Eric Shoemaker said...

HI Ernie, I'm not a great attacker either, but I think the lever "g4" would have good at some point so that your Bishops have more scope. Gafni's King looks pretty exposed, which might make it worth a pawn or possibly two.

chessloser said...

i just posted a game i just played where i actually got the h file attack right. go figure.

color you linked.

frenez said...

hi ernie, i'd back up a little bit in analyzing where the attack went wrong. i think 31. ef was better than e5. it seems that rx's is forced and then bg4 and you have the h file, all the diaganals after d4, e6 is almost gone etc. the white king is safe on g2.

also, does 33 bh5 g3 34. qe2, sacrificing the bishop work?

tim

Ernest Hong said...

Regarding frenez' comments:

After 31.exf5, if Black responds 31...Rxf5, then White's best plan is still to stack the rooks beginning with Rh3, but now Black is out on the open ground. I'm more comfortable trying to dig him out of the hole, even though I failed in this game. 32.Bg4 runs into 32...Rc5 and Black is gaining some counterplay and initiative.

Fritz prefers 31.exf5 exf5 and Black looks vulnerable on the a2-g8 diagonal, but his pieces now have space to maneuver e.g. 32.Rae1 Qf7 33.Rh2 Bf6. White has the pathetic isolani at d3 and White's King seems more vulnerable than Black's. Still, Fritz has White ahead by 180 centipawns. 34.Bc3

33.Bh5 g6 34.Qe2? is no good. After 34...gxh5 35.Rxh5 Qg6 helps shore up the defenses around the king. Black may have to give up the queen for two rooks, but Black already has the bishop in this line.

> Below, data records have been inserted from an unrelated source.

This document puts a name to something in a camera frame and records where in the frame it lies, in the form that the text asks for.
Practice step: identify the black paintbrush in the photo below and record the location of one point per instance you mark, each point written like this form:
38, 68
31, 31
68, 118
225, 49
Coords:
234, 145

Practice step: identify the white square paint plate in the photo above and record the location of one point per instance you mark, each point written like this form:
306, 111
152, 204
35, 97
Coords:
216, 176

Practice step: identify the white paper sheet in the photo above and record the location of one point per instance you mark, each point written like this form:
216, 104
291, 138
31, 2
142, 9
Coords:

Regarding eric's comments:

36.g4 was suggested by a player who will probably be the next master/champion in our club. If Black takes or allows White to take, either way, the bishops start to rake the diagonals. Fritz likes it among the top three moves, but 36. Bh5 is ahead by 60 centipawns. One other defense I hadn't annotated was 36...Bc8, but Black has to suffer 37.Bxc6 Bd7 38.Bf3 Rc8 and then I have to figure out that 39.Qb3 is the right move with the plan of g4, opening the diagonal as prescribed by you. Interesting how the themes come back in different lines, huh?

frenez said...

don't feel too bad about this game. look at black's pieces after rd8 ... you'd never lose a position like that ever again to anybody. just getting to an overwelming position is good, you just got a little unlucky at the end.

Eric Shoemaker said...

Hi Ernie, it's nice to know that my "g4" is approved of. You're probably winning that game and sacrificing a pawn or two is unlikely to lose since Gafni is probably going down to a possible mate at any moment.